Today in History:

9 Series I Volume XXIII-I Serial 34 - Tullahoma Campaign Part I


Murfreesborough, June 21, 1863.

Major General H. W. HALLECK, General-in-Chief:

GENERAL: In your favor of the 12th instant you say you do not see how the maxim of not fighting two great battles at the same time applies to the case of this army and Grant's.

Looking at the matter practically, we and our opposing forces are so widely separated that for Bragg to materially aid Johnston he must abandon our front substantially, and then we can move to our ultimate work with more rapidity and less waste of material on natural obstacles. If Grant is defeated, both forces will come here, and then we ought to be near our base.

The same maxim that forbids, as you take it, a single army fighting two great battles at the same time (by the way, a very awkward thing to do), would forbid this nations' engaging all its forces int he great West at the same time, so as to leave it without a single reserve to stem the current of possible disaster. This is, I think, sustained by high military and political considerations.

We ought to fight here if we have a strong prospect of winning a decisive battle over the opposing force, and upon this ground I shall act.
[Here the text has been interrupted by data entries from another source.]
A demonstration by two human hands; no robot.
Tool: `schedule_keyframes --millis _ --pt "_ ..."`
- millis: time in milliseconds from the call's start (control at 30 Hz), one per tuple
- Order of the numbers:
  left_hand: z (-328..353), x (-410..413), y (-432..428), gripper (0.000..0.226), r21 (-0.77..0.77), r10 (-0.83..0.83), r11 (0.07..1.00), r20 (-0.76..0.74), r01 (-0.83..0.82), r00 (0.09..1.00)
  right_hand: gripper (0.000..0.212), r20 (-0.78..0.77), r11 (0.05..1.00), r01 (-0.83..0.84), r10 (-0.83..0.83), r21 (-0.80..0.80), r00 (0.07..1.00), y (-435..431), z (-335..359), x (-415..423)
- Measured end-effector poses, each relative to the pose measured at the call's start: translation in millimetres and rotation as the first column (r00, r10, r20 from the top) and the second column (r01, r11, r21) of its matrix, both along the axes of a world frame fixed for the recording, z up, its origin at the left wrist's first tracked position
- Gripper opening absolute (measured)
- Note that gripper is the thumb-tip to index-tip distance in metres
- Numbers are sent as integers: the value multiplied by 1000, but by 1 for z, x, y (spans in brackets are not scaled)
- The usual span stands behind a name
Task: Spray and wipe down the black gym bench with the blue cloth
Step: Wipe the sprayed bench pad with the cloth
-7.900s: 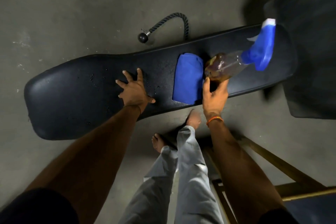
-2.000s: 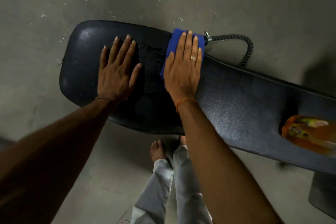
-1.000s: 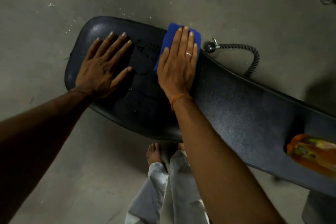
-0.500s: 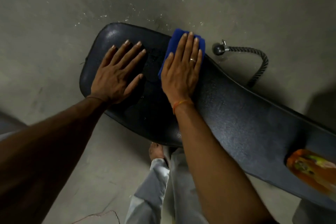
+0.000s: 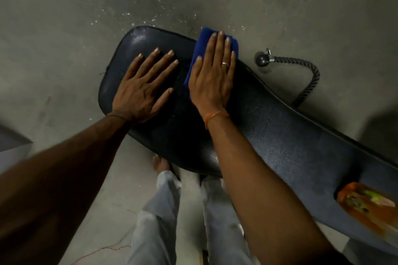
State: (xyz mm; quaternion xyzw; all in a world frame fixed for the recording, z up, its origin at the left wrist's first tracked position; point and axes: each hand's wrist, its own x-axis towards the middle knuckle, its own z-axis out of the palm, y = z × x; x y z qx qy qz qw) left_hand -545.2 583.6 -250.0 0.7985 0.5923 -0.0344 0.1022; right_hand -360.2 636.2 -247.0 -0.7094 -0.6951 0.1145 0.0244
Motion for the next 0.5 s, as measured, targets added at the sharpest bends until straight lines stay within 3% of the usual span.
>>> schedule_keyframes --millis 67,233,367,500 --pt "-1 -1 1 66 -4 -4 1000 1 4 1000 61 -11 1000 13 -13 -7 1000 -19 2 -5" --pt "0 -3 -1 64 17 -12 1000 47 11 999 66 71 974 -202 210 -98 975 -153 14 -10" --pt "-3 -5 0 63 18 -32 999 66 31 997 63 88 983 -175 180 -60 980 -94 3 -16" --pt "-3 -6 -5 61 60 55 997 61 -58 997 61 33 998 44 -45 41 998 -13 -1 -32"
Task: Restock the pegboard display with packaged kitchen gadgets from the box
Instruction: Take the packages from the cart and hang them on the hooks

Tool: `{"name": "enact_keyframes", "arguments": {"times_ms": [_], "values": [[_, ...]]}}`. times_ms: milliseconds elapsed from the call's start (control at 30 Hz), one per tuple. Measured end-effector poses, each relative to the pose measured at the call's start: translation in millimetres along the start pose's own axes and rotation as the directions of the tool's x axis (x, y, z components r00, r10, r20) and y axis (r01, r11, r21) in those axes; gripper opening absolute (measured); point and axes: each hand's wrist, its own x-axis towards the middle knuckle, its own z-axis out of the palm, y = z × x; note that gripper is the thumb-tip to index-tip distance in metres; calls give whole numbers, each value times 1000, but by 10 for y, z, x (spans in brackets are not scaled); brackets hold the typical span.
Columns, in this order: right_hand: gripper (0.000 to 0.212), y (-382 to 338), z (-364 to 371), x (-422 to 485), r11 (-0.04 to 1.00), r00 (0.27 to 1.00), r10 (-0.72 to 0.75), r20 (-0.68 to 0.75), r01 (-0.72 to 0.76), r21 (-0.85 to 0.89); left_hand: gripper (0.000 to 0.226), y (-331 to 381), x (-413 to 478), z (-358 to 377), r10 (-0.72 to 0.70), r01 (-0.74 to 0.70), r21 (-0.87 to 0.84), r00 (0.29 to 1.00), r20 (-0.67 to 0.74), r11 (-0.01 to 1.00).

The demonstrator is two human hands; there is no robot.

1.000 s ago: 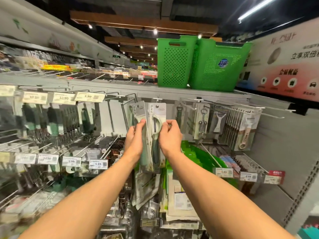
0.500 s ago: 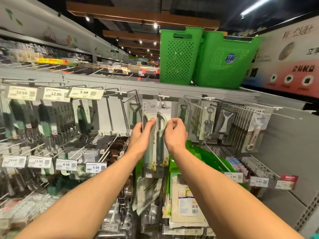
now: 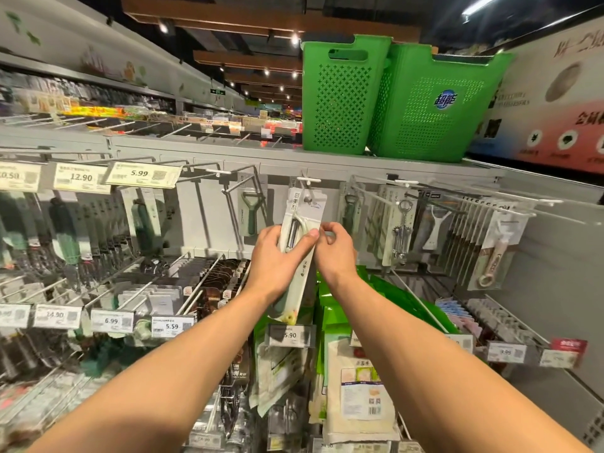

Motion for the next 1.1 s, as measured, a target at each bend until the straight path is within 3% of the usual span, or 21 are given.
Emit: {"name": "enact_keyframes", "arguments": {"times_ms": [67, 200, 367, 467, 667, 867, 1100], "values": [[15, -20, -21, -2, 1000, 999, 12, 32, -13, 23, 60, 17, 26, 6, -30, 30, 44, 1000, 3, 999], [10, 16, -4, -29, 999, 1000, -2, 18, 1, 34, 72, 95, 36, 20, -110, 101, 134, 992, 58, 986], [34, -5, -18, -126, 996, 999, -43, -25, 45, 83, 49, 18, 1, 14, -203, 203, -15, 979, 28, 979], [37, 42, -16, -178, 993, 995, -97, 11, 96, 68, 24, -76, 54, -43, -168, 168, -65, 986, 7, 984], [27, 63, 35, -84, 988, 992, -125, -19, 126, 84, 27, -207, 234, 15, -56, 55, -34, 998, -24, 998], [23, 179, 206, 398, 989, 997, -62, -37, 66, 129, 23, -373, 613, 195, -68, 65, -43, 996, -53, 997], [8, 313, 504, 1100, 942, 985, 166, -48, -144, 305, 23, -676, 1220, 427, -130, 131, 9, 991, -44, 991]]}}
I shall be careful not to risk our last reserve without strong grounds to expect success.



When General Rosecrans finally determined to advance, he was permitted to select, without restriction, his own line of operations by which to reach Chattanooga, only being directed to connect his left, so far as practicable, with the army of General Burnside, and to report daily by telegraph his movements till he crossed the Tennessee River. General Burnside was also ordered to connect his right as much as possible with General Rosecrans' left; so that if the enemy should concentrate upon either army, the other could move to its assistance.

General Rosecrans on the 25th of June commenced a forward movement upon the enemy, well intrenched at Tullahoma, covered in front by the defiles of Duck River, a deep, narrow stream, with few fords or bridges, and a rough, rocky range of hills, which divides "the barrens" from the lower level of Middle Tennessee. Bragg's main force occupied a strong position north of Duck River from Shelbyville, which was fortified, to Wartrace, all the gaps on the roads leading thereto being held in force.

General Rosecrans determined to render useless the rebel entrenchments by turning their right and moving on their communications at the railroad bridge on Elk River, thus compelling a battle on our won ground, or driving them on a disadvantageous line of retreat. By admirable combined movements he deceived the enemy by a threatened advance in force on their left at Shelbyville, while the mass of his army in reality seized Hoover's, Liberty, and the other gaps by hard fighting, and moved on Manchester, thus turning the right of the enemy's defenses of Duck River and directly threatening Bragg, who was compelled to fall back to Tullahoma, hotly pursued by Granger, who had brilliantly carried Shelbyville on their left. Dispositions were immediately made to turn Tullahoma and fall upon the enemy's rear, but Bragg abandoned to us his intrenched camp and rapidly fell back toward Bridgeport, Ala.

In the words of General Rosecrans' official report:

Thus ended a nine days' campaign, which drove the enemy from two fortified positions and gave us possession of Middle Tennessee, conducted in one of the most extra-ordinary rains ever known in Tennessee at that period of the year, over a soil that became almost a quicksand.

Our operations were retarded thirty-six hours at Hoover's Gap and sixty hours at and in front of Winchester, which alone prevented us from getting possession of his communications and forcing the enemy to a very disastrous battle. These results were far more successful than was anticipated, and could only have been obtained by a surprise as to the direction and force of our movements.